Up to and including the line with "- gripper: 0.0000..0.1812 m", restate the records below word for word, beginning with their first line.
[Record extracts Boundary: Start]
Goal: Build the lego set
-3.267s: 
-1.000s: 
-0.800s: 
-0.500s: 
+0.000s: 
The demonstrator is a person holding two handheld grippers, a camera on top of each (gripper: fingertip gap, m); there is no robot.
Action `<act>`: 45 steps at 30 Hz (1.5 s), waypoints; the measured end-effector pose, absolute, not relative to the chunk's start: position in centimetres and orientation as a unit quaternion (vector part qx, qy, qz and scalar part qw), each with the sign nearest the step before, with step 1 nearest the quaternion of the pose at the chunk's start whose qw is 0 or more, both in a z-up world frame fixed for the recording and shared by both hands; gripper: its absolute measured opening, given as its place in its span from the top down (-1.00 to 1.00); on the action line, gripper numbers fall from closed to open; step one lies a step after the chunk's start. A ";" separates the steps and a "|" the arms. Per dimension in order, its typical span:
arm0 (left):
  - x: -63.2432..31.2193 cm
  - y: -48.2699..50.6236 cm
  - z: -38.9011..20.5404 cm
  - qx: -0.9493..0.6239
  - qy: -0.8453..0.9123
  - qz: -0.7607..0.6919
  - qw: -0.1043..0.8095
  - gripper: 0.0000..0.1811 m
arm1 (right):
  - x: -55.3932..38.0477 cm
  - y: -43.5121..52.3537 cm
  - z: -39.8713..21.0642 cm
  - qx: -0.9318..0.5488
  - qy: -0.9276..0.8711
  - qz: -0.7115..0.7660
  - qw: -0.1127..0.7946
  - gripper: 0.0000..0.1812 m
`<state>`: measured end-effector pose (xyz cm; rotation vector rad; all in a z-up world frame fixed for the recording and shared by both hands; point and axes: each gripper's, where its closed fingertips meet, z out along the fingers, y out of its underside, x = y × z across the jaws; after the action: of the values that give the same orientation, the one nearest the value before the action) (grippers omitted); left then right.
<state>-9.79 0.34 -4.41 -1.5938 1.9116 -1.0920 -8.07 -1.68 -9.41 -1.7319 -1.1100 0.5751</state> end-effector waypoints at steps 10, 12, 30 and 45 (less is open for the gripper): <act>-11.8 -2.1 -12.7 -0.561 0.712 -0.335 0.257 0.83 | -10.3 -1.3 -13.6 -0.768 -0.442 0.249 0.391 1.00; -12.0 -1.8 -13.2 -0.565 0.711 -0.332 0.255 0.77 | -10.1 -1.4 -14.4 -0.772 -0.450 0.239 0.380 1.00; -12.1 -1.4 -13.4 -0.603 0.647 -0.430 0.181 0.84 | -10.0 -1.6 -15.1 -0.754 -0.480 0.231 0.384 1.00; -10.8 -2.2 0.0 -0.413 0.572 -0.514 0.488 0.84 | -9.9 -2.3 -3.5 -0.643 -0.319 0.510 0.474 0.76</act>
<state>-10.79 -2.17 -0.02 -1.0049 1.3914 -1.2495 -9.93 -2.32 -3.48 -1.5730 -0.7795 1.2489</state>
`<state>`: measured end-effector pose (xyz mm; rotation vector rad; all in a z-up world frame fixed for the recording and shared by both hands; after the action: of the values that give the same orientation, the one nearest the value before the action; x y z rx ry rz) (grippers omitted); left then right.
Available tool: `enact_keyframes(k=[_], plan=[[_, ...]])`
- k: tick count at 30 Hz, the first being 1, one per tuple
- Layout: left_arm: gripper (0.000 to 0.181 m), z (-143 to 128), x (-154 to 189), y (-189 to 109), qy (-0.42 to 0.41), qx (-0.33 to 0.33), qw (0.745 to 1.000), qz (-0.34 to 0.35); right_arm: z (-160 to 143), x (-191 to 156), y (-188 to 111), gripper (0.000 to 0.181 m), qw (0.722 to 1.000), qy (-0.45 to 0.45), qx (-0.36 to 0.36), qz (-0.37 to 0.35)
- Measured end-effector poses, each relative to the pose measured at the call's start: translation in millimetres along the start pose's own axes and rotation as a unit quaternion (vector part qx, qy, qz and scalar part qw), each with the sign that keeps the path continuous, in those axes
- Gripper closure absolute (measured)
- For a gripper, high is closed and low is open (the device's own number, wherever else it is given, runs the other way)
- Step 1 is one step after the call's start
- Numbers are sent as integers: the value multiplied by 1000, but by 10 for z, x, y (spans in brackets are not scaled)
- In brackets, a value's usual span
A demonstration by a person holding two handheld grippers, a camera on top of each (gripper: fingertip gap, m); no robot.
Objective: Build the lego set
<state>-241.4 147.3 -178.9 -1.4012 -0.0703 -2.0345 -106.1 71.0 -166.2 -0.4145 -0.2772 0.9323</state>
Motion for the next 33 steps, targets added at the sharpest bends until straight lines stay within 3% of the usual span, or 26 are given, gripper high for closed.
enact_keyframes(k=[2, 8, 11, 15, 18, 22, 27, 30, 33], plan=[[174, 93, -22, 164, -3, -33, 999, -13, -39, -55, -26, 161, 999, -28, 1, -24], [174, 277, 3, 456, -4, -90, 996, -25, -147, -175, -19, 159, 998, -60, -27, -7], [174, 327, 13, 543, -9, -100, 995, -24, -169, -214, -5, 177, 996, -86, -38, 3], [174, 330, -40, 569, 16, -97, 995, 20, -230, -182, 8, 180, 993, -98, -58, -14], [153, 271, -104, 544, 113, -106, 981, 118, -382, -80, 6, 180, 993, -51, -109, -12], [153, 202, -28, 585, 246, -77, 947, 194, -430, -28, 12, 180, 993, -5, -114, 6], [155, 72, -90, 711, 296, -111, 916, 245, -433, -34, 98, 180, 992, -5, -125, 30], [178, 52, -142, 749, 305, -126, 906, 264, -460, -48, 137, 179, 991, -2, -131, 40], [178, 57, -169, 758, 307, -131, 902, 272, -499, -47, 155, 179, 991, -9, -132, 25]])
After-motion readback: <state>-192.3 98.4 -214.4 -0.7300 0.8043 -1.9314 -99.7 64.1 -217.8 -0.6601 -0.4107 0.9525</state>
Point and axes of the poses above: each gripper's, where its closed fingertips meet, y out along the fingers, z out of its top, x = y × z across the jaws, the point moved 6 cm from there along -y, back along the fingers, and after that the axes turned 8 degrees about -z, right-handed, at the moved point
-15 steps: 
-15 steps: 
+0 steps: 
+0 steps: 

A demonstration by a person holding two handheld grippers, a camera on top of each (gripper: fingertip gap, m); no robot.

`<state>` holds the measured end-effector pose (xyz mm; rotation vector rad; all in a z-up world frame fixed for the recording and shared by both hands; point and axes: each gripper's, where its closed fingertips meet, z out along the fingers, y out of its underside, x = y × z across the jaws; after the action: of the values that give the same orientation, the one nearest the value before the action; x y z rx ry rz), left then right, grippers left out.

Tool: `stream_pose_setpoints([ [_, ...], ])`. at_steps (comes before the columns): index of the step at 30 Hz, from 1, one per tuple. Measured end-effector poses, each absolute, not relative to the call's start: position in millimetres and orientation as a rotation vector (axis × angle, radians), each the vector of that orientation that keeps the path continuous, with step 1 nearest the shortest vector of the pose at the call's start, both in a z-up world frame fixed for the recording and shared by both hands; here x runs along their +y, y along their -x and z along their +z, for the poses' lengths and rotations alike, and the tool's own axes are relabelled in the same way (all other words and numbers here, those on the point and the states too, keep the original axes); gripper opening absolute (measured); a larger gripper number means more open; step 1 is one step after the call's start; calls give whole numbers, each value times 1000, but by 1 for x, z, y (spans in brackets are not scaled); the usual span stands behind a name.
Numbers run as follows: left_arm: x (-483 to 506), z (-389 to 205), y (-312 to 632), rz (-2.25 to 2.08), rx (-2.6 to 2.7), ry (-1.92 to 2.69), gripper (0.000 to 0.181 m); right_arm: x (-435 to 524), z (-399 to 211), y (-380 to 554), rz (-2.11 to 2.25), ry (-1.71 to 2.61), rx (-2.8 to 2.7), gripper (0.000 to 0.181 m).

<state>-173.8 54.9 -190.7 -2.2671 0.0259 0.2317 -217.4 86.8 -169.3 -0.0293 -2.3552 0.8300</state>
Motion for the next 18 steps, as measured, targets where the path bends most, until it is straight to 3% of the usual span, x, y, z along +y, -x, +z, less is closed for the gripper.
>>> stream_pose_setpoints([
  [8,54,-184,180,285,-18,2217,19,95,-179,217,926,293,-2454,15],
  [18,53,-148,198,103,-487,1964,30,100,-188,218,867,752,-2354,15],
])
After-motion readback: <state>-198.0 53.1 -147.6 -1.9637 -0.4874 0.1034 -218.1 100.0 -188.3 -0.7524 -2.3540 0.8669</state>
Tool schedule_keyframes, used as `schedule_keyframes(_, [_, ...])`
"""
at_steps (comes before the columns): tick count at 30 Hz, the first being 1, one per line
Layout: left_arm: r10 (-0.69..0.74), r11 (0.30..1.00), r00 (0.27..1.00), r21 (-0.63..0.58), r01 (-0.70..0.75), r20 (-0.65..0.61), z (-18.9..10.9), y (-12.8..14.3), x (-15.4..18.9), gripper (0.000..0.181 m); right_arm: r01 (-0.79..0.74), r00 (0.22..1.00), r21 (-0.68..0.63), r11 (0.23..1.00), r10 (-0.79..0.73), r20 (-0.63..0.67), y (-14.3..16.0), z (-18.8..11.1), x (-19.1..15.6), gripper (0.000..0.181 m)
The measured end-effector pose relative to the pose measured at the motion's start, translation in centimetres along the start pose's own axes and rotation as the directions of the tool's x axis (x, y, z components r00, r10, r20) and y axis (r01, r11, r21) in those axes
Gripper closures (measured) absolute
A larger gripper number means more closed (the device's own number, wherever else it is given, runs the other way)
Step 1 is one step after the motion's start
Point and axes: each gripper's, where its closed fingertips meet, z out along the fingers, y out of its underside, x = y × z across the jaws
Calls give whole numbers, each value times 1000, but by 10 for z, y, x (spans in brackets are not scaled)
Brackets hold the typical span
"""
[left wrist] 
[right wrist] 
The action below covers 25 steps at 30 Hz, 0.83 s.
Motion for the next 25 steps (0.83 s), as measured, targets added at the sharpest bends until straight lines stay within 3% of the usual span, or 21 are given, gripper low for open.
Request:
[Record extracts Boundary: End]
• **Written reply**
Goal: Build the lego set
-3.267s: 
-1.000s: 
-0.800s: 
-0.500s: 
+0.000s: 
The demonstrator is a person holding two handheld grippers, a camera on top of each (gripper: fingertip gap, m); there is no robot.
Action `<act>`: 45 steps at 30 Hz (1.5 s), waypoints; the measured end-effector pose, absolute, not relative to the chunk's start: position in centimetres and orientation as a unit quaternion (vector part qx, qy, qz and scalar part qw), each with the sign nearest the step before, with step 1 nearest the quaternion of the pose at the chunk's start whose qw is 0 or more, both in a z-up world frame fixed for the recording and shared by both hands; gripper: its absolute measured opening, given as its place in its span from the top down (-1.00 to 1.00); on the action line, gripper numbers fall from closed to open; step one lies a step after the chunk's start. A ";" separates the steps and a "|" the arms. Per dimension in order, its typical span:
arm0 (left):
  - x: -63.2432..31.2193 cm
  - y: -48.2699..50.6236 cm
  - z: -38.9011..20.5404 cm
  - qx: -0.9493..0.6239
  - qy: -0.8453..0.9123
  - qz: -0.7607..0.6919
  - qw: -0.1043..0.8095
  - gripper: 0.0000..0.1811 m
arm1 (right):
  - x: -55.3932..38.0477 cm
  - y: -43.5121..52.3537 cm
  - z: -39.8713..21.0642 cm
  - qx: -0.9318..0.5488
  - qy: -0.9276..0.8711
  - qz: -0.7115..0.7660
  - qw: -0.1127..0.7946
  - gripper: 0.0000..0.1812 m

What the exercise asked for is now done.